• [Data for review]:
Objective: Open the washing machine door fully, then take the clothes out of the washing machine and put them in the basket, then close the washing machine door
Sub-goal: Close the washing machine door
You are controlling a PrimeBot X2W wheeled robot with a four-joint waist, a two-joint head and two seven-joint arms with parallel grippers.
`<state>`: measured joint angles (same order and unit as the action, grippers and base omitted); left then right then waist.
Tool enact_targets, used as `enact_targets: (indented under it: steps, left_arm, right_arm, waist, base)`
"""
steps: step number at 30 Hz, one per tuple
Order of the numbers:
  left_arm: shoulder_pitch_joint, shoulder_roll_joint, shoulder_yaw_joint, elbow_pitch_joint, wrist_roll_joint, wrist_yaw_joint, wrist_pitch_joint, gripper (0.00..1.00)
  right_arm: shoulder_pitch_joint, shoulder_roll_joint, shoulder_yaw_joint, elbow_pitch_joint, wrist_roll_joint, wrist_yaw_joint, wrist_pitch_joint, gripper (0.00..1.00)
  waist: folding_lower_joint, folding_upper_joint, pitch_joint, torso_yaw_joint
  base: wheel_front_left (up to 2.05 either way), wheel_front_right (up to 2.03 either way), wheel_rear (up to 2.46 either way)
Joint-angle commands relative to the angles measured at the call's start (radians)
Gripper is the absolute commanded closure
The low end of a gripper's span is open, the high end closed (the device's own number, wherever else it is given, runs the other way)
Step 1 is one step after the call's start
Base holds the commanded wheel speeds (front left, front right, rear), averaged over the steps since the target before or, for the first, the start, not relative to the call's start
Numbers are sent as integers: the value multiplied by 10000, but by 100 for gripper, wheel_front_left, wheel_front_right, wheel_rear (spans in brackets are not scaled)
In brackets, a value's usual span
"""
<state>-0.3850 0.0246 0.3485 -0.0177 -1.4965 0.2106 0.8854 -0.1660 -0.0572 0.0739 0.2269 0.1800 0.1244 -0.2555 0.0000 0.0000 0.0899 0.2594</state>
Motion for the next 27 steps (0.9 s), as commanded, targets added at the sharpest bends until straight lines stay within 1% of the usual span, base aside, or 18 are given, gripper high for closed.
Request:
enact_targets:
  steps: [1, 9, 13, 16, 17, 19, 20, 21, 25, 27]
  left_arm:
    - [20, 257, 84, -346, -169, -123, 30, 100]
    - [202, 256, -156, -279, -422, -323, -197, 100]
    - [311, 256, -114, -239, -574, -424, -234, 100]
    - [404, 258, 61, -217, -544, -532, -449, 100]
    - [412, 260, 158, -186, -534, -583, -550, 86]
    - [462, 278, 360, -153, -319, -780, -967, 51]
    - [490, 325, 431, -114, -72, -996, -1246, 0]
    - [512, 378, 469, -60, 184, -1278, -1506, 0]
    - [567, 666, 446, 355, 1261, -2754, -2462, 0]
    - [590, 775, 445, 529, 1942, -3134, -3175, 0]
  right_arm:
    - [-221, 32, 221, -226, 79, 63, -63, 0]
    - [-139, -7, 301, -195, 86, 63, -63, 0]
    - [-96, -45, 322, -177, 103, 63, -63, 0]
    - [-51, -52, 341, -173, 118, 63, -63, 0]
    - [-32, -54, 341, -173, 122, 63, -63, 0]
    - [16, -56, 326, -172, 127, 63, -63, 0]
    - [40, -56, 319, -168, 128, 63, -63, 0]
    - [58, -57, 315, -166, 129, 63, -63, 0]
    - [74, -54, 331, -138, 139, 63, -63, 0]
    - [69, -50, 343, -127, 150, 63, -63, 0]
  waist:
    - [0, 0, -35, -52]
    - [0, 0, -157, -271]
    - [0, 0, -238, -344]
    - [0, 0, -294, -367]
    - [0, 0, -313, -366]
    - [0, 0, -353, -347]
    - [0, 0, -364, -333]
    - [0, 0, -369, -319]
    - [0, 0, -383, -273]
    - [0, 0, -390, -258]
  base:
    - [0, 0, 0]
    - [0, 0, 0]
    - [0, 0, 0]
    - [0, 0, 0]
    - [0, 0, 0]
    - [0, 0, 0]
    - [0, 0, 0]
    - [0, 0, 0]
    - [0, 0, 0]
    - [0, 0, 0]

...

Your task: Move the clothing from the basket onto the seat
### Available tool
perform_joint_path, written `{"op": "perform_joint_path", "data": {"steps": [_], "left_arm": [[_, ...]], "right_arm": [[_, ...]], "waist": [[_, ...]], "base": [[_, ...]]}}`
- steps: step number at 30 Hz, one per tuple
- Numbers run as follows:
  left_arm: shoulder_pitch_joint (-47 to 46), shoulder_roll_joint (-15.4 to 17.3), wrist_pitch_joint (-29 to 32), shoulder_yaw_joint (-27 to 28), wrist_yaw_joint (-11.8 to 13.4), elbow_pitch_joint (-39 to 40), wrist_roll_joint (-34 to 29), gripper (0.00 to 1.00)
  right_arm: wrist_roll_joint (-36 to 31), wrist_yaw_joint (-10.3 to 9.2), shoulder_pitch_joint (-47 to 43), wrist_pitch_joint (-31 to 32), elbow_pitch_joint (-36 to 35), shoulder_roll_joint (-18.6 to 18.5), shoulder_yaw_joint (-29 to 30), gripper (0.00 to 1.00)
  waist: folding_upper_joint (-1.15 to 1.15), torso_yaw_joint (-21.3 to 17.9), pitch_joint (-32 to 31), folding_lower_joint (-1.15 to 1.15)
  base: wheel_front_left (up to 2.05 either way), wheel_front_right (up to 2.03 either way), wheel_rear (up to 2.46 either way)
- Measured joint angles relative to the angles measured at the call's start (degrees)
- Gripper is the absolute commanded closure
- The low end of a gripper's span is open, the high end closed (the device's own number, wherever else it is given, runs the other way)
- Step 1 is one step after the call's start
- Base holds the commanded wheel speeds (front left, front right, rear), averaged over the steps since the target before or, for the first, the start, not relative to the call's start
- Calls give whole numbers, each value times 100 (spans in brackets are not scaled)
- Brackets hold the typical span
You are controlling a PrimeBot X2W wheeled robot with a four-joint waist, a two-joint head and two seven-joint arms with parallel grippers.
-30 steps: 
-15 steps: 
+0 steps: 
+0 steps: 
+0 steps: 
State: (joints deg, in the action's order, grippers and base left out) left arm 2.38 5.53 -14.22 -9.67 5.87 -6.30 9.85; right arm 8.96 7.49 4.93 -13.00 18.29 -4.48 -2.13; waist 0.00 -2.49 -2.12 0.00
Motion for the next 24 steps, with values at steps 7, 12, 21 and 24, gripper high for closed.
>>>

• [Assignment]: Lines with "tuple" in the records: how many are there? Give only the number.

• [Result of this task]: 2